To fix this issue, we would either have to have some contextual information and assign 'russia' and
'russian' our own sentiment score depending on the context or we would have to remove the word completely.
Both of these seemed to be subpar solutions, since the decrease in the use of 'russia' and 'russian' is
still a valuable insight and creating a context specific sentiment score for only the words 'russian' and
'russia' would make the wordshift unnecessarily complicated.
It can be seen that ukrainian tweets more often include the word 'glory'. Ukrain has a war slogan 'Slava Ukraini' which translates to 'Glory to Ukraine' in english. 'win','victory' and 'enemy' is also more frequently used by ukrainian tweets.
Russian tweets more often use the negative words 'bomb', 'operation', 'killed', 'attacked' than ukrainian tweets do. They also more often use the positive words like 'russia', 'russian', 'like', 'special', where, as previously stated, the words 'russia' and 'russian' is slightly more ambiguous in terms of what the sentiment score should be.
Overall ukrainian tweets have a higher sentiment score than russian tweets, although the shift in sentiment score is not large.
How do Twitter users interact in Ukrainian and Russian?
In the following network analysis we investigate the nature of how users interact in Ukrainian and Russian by looking at both clustering trends and community detection.
Ukranian vs Random Network
Ukranian Network Colored by Communities
Russian vs Random Network
Russian Network Colored by Communities
Above are the network graphs for both languages displayed - both with and without community detection, alongside their random network counterpart.
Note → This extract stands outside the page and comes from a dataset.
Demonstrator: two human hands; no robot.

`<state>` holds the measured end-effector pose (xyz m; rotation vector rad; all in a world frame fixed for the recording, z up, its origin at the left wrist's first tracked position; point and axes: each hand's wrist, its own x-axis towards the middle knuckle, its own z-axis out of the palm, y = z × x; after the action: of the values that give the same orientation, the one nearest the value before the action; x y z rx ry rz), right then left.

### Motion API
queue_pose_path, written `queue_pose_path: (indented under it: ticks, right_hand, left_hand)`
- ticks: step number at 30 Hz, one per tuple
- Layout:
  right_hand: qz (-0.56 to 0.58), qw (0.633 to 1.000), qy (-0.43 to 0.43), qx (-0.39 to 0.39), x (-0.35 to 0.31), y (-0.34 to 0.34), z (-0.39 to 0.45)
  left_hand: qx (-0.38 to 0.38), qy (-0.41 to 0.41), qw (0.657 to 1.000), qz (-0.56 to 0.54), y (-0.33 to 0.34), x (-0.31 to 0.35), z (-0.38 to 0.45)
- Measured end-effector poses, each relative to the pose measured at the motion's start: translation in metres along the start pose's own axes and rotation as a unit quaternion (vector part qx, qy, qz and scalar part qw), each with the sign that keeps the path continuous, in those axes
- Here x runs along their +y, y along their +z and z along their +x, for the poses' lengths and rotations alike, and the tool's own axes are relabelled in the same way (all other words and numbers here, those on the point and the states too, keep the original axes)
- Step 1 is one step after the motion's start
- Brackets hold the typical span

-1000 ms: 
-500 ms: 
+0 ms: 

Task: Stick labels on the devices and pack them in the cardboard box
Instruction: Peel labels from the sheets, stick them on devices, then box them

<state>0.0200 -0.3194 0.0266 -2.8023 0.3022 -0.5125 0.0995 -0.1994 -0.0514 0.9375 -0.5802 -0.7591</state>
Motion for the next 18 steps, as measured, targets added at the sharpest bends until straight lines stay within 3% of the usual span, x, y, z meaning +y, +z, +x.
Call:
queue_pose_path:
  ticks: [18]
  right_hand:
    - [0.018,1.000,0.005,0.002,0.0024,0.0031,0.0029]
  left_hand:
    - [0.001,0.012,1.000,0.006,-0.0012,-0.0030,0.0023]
Our analysis show that in both cases, the clustering trend for the random network is actually more present than that of the original graphs, which could indicate that users to not seem to stay aorund in the same threads responding to each other. Especially when retweeting is such a big part of twitter - if many people retweet the same tweet, a big cluster will not form around them since they do not reply to eachother. We can relate this to how the orignal networks compare to their random counterpart visually - in both networks, the number of edges are the roughly the same in the original and random networks, but the number of nodes is higher in the random graph. This could explain why the original networks look more sparse than their random counterpart.
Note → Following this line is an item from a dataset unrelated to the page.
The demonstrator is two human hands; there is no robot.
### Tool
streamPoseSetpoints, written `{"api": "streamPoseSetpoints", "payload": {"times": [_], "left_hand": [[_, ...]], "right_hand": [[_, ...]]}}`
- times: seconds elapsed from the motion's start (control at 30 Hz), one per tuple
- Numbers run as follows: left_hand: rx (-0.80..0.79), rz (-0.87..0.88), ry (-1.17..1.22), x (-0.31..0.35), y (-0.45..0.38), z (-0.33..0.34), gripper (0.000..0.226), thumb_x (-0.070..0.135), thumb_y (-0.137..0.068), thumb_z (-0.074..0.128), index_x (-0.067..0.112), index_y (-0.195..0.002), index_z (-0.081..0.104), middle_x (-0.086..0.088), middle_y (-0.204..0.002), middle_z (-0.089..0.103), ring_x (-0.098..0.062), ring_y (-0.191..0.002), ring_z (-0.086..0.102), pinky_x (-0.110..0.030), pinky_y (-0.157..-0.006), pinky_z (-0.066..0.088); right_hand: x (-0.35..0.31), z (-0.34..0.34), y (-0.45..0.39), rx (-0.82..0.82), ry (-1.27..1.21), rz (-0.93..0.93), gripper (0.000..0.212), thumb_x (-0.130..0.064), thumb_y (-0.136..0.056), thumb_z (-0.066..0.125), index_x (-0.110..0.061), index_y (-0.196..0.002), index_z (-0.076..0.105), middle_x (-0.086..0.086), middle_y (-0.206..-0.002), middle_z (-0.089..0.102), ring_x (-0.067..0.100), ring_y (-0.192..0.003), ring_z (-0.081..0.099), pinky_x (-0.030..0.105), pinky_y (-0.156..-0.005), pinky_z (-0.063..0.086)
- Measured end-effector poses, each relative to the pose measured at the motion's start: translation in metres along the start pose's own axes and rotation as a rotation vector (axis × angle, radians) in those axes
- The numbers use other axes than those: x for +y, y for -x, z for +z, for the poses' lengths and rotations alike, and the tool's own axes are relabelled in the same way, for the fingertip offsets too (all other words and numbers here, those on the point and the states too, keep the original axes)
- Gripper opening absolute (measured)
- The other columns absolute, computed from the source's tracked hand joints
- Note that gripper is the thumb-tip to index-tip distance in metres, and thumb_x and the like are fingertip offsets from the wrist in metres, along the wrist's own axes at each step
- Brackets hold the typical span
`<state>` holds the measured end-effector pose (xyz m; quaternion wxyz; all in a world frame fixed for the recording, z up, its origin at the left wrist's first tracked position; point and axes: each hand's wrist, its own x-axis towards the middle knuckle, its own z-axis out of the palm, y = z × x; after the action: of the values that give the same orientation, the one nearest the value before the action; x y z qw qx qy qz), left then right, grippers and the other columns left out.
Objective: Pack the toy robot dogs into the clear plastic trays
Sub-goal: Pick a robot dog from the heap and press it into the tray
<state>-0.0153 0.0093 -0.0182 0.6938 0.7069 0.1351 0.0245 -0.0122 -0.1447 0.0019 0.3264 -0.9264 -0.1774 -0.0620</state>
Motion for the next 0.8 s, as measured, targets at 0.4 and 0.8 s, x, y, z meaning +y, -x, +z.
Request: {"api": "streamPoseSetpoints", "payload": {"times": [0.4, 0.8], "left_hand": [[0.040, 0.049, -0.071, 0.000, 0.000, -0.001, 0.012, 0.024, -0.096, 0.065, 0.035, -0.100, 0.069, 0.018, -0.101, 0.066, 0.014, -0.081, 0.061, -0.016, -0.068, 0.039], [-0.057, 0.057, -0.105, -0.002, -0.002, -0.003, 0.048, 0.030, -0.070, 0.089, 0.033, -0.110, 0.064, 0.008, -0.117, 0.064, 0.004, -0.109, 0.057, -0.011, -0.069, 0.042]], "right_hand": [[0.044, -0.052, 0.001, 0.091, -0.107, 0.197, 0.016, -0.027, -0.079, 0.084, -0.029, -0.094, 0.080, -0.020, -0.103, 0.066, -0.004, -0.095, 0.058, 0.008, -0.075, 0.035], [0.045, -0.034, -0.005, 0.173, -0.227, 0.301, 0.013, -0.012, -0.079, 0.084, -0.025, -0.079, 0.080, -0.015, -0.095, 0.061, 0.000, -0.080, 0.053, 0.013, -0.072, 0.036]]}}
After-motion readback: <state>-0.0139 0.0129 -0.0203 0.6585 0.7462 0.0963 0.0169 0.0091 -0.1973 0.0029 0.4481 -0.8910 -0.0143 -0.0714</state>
Furthermore, coloring the nodes based on the community partitions allows us to detect some cluster structures. As perhaps expected, most of the big clusters come from users retweeting and replying to bigger news stations or organizations in both networks. We do not typically see private people engage in discussion of the same size as for the news stations.
This clustering trend makes sense if we consider how useres generally interact on Twitter. The structure we typically will see in Twitter networks is for instance a certain tweet will go viral, which many will retweet, reply to and quote tweet - then these replies and quote tweeets will be retweeted and replied to and so on and it will continue almost in an exponential manner, meaning that people will not form one big discussion forum in the comments of the original tweet, but rather spread the message in a very fast and "broad" way.
Furthermore, the connections we observe in these networks are not the same connections we see in a social network for instance - the links do not correspond to friendships but rather a reaction a user might have on something another user stated. Parent authors will not be enclined to respond in the same way as on Reddit for instance. This means we will not typically observe triadic closures in these Twitter networks compared to a social network of friends, family and co-workers. Seeing as we also investigate a very difficult and widespread topic, there is not the same sense of community presented compared to how communities behave on Reddit.